== RECORDS TO USE ==

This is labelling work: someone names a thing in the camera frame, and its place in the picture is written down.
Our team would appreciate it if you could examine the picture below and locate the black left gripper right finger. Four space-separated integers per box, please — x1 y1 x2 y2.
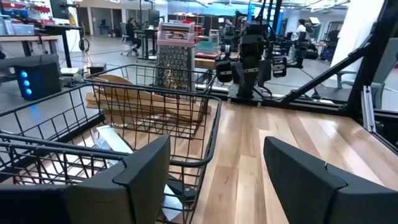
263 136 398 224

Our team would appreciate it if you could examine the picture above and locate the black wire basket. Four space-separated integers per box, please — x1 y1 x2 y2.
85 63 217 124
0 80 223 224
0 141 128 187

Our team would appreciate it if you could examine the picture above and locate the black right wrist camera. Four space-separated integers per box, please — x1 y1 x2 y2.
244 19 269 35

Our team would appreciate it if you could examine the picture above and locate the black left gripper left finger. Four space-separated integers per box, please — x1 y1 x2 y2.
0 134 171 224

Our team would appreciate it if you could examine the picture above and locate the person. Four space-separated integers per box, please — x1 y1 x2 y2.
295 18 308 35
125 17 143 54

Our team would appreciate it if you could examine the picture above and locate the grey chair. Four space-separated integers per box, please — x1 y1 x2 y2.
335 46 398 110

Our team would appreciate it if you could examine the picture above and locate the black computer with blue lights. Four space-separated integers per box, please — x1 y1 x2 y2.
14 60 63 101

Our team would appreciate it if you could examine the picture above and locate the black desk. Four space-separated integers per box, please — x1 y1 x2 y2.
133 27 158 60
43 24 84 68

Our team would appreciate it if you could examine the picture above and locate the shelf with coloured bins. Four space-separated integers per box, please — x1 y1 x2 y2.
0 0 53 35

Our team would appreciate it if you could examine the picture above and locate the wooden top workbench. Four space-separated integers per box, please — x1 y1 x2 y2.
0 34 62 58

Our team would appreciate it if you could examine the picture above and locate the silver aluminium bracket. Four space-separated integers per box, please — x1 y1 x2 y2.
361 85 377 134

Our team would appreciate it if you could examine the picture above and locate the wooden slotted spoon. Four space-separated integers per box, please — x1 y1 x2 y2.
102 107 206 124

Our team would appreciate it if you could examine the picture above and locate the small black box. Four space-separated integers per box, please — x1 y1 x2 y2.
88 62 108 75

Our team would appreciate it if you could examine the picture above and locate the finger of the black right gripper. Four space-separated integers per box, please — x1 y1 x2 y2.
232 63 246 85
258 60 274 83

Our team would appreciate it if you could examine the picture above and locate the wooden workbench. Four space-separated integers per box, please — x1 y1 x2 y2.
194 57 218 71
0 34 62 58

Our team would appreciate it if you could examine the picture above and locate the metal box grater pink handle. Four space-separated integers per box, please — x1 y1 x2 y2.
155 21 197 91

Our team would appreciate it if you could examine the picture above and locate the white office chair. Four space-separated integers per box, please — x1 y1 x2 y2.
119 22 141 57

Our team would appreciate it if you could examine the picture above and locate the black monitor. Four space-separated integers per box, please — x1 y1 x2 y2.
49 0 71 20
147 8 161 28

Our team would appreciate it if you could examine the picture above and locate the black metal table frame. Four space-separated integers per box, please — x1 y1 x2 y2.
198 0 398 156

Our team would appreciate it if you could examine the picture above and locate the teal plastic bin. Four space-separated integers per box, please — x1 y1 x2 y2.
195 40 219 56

===
== RECORDS TO USE ==

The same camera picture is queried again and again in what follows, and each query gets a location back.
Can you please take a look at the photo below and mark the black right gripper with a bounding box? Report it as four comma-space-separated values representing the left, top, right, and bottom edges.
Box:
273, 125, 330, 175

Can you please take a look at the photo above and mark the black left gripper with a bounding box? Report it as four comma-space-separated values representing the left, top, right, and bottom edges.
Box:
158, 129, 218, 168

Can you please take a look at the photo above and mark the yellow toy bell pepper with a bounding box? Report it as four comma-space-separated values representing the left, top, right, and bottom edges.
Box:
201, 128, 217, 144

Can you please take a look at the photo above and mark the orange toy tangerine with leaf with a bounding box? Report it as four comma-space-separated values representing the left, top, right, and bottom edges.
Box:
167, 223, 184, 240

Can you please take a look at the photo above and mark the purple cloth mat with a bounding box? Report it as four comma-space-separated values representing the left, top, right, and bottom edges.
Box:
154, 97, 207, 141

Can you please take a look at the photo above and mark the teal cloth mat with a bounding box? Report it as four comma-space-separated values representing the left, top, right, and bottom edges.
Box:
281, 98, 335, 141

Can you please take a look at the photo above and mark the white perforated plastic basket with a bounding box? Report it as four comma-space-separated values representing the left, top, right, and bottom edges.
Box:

===
== RECORDS TO USE ==

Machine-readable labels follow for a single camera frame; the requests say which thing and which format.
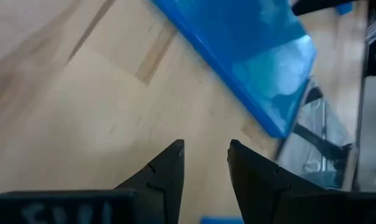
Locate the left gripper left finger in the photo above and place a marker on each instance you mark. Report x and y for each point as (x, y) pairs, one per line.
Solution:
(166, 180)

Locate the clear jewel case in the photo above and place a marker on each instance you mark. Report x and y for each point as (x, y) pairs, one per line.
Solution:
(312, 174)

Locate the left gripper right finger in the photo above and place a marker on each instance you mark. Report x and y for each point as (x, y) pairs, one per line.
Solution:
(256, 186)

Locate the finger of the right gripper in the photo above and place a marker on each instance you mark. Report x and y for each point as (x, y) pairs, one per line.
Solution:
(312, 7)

===

In the data above, which lines include "values"? Return those lines.

Can you please take a look at the photo below and mark the black right gripper with a bounding box? Report it as four comma-space-separated values representing the left, top, right, and bottom edges.
Can you please take a look at the photo above and mark the black left gripper with a bounding box? Report it as four comma-space-separated values representing the left, top, right, and bottom edges.
Can you please take a look at the photo above and mark the yellow toy bell pepper with a bounding box? Report it as four comma-space-separated values representing the left, top, right, and bottom edges.
Can you please take a look at the photo above and mark the orange toy tangerine with leaf with a bounding box? Report it as four comma-space-separated values representing the left, top, right, and bottom edges.
Can you please take a look at the photo above and mark the purple cloth mat with a bounding box? Report it as four comma-space-separated values representing the left, top, right, and bottom edges.
Can you please take a look at the photo above and mark the teal cloth mat with a bounding box? Report it as four comma-space-separated values representing the left, top, right, and bottom edges.
Can you please take a look at the photo above and mark the white perforated plastic basket with a bounding box? Report it as four comma-space-separated values representing the left, top, right, and bottom edges.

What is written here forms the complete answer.